I would be doing the Runnin' In The Ruff 10k, a race that utilizes a network of trails through the woods and along the banks of the Rum River.

The Rum River was flowing hard following heavy snows and rain this spring



I had never done this race before, so I was a little unsure of what I would be getting into. Shortly before the start, the Race Director told us exactly what we would be getting into; mud, water, and lots of it!

Central Minnesota had received a fair amount of rain in recent days (in addition to a good amount of late-season snow), so the course was pretty sloppy. The RD pointed out on a map certain areas of the course that were wet, if not underwater. We were advised to lace up our shoes tight so the mud doesn't suck them under. Hmmmm...ought to make for an interesting day!

The Race Director, giving us the lay of the land



The race began, and quickly we turned into the woods. Lots of little hills and switchbacks, coupled with a rocky, rooty trail, made for pretty slow going for this hombre.

Not far into the run, the trail started to get muddy. And I am talking deep mud. On a couple of occasions, I sunk down to mid-calf. It is very hard running though stuff like this!

I think it was somewhere around the 2 mile mark, I saw something ominous; a pair of muddy, disheveled running shoes sitting along side the trail. What happened to the runner?!? Oh, my, this was not going to get any easier.

There was also water, as promised. I remember approaching this creek/swamp (not sure what it was), and the water was indeed up to my knees. The first time you slog into freezing cold water, it is quite a chilly sensation as your shoes and socks instantly become saturated. But after that, there is no reason to be dainty when going through future water and mud holes!

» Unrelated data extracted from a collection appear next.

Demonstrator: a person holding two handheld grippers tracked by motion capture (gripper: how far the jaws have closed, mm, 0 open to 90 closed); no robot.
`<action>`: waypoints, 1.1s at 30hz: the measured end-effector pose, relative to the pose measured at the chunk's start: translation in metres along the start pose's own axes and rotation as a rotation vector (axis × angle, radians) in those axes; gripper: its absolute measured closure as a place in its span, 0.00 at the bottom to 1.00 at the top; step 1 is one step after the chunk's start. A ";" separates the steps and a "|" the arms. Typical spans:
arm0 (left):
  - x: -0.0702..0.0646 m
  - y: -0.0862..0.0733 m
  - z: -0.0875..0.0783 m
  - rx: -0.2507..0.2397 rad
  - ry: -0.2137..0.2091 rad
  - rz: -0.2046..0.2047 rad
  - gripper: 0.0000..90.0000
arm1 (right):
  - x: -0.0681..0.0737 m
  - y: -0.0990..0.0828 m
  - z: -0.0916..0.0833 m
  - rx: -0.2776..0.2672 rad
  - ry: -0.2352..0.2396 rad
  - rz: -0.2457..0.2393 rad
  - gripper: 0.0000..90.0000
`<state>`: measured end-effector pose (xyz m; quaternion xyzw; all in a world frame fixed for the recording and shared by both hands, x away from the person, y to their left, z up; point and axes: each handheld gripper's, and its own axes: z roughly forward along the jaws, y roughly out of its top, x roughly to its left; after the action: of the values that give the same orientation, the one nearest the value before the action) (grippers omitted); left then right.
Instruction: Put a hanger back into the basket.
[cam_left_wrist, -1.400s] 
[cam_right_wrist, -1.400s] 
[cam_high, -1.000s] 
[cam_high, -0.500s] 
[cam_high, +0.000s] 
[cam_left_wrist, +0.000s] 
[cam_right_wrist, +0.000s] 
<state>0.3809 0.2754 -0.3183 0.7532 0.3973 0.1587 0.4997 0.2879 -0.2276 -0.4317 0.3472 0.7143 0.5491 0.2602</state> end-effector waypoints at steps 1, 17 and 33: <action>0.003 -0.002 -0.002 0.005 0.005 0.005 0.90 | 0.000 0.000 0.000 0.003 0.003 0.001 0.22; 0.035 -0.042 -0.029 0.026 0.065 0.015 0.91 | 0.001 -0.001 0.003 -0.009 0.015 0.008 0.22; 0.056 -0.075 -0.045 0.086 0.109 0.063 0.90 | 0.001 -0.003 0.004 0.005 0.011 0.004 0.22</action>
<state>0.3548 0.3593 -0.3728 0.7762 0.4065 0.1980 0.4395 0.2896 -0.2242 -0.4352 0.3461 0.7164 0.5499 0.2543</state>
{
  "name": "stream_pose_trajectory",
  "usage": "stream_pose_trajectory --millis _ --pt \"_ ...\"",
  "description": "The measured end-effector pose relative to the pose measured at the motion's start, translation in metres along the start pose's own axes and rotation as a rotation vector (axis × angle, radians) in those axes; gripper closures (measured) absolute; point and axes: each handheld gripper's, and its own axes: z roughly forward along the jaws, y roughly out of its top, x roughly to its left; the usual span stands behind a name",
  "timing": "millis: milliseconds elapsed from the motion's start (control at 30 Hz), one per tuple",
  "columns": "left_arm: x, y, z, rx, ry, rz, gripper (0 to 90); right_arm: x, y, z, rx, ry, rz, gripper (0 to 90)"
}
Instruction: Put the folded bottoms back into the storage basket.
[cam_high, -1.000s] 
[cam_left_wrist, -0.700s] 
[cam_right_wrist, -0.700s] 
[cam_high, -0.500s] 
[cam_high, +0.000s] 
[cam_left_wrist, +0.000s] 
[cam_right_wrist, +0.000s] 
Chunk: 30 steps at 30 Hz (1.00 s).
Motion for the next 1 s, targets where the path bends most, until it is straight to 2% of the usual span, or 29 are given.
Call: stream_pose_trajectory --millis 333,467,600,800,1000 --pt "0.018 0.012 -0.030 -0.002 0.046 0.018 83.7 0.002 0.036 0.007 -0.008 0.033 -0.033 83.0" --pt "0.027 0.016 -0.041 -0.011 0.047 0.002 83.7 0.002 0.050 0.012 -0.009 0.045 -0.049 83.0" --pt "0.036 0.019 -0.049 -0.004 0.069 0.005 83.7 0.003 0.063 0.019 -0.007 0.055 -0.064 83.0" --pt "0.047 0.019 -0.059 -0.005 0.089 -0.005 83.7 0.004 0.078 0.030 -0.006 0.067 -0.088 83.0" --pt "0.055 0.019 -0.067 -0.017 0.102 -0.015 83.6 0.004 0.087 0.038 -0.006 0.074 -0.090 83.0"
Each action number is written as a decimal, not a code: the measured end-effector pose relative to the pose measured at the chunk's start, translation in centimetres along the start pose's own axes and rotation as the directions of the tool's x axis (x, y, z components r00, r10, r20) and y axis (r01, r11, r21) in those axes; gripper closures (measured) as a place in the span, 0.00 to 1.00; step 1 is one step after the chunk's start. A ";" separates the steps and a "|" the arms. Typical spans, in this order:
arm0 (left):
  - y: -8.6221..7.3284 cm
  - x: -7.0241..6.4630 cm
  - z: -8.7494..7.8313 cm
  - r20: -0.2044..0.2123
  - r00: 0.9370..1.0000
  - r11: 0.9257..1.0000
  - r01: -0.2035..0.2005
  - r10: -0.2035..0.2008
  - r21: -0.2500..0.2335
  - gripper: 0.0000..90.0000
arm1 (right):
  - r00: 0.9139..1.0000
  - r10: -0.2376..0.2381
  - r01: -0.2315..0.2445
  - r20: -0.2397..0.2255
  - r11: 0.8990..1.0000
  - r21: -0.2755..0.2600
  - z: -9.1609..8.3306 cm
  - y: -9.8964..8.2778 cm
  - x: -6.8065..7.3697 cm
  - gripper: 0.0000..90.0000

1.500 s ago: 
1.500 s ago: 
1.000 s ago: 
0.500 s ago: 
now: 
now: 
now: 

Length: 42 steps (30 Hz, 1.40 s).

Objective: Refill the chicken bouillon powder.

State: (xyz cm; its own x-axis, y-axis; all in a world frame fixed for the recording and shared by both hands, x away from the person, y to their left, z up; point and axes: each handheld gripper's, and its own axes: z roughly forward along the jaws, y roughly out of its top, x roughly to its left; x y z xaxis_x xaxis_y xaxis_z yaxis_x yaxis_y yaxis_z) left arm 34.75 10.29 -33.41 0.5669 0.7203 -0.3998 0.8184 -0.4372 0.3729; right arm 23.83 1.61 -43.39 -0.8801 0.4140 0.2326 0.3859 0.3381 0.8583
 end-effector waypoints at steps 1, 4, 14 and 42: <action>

The whole course was filled with hills, twists, and turns, and the property of this park was quite beautiful. In the last mile, we even paralleled the river to take in some rather impressive views of the rapidly flowing water. I even saw a Myrtle warbler en route, who was no doubt mocking my slow pace. :)

I trudged my way around as best I could. I wasn't going to be fast, I was soaked and absolutely caked with mud, and never have I gotten this dirty at a race. But I was still having a blast.

As I neared the finish, a number of the faster runners had gone back out on the course to cheer on us slower folks, and there were plenty of hoots and hollers at the finish line. I crossed in 56:24 (according to my watch).

Yours truly, in "ruff" shape



It was a great day filled with many wet and wild challenges, and the race was very satisfying. The volunteers were most pleasant and kind, and they put on a good show. Although, I must say I am not sure if my socks will ever be clean again... :)

Friday, May 2, 2008

April showers bring May...storms and possible snow?!?

I am actually hoping we get some snow at this point in time. I looked back at my running journal, and I recorded some snow flurries all the way back on October 10, 2007. A little bit of snow overnight will make eight consecutive months where we have had snow. Here is the latest from the National Weather Circus out of the Twin Cities:

Today: A chance of showers and thunderstorms, then showers and possibly a thunderstorm after 1pm. Some of the storms could produce heavy rainfall. High near 47. Breezy, with a northeast wind between 14 and 21 mph, with gusts as high as 29 mph. Chance of precipitation is 100%. New rainfall amounts between a quarter and half of an inch possible.

Tonight: Rain before 1am, then rain and snow between 1am and 4am, then snow likely after 4am. The rain could be heavy at times. Some thunder is also possible. Low around 35. Breezy, with a north northwest wind between 20 and 22 mph, with gusts as high as 31 mph. Chance of precipitation is 100%. New snow accumulation of around an inch possible.

Saturday: A slight chance of rain and snow before 1pm. Mostly cloudy, with a high near 49. North northwest wind between 15 and 17 mph. Chance of precipitation is 20%.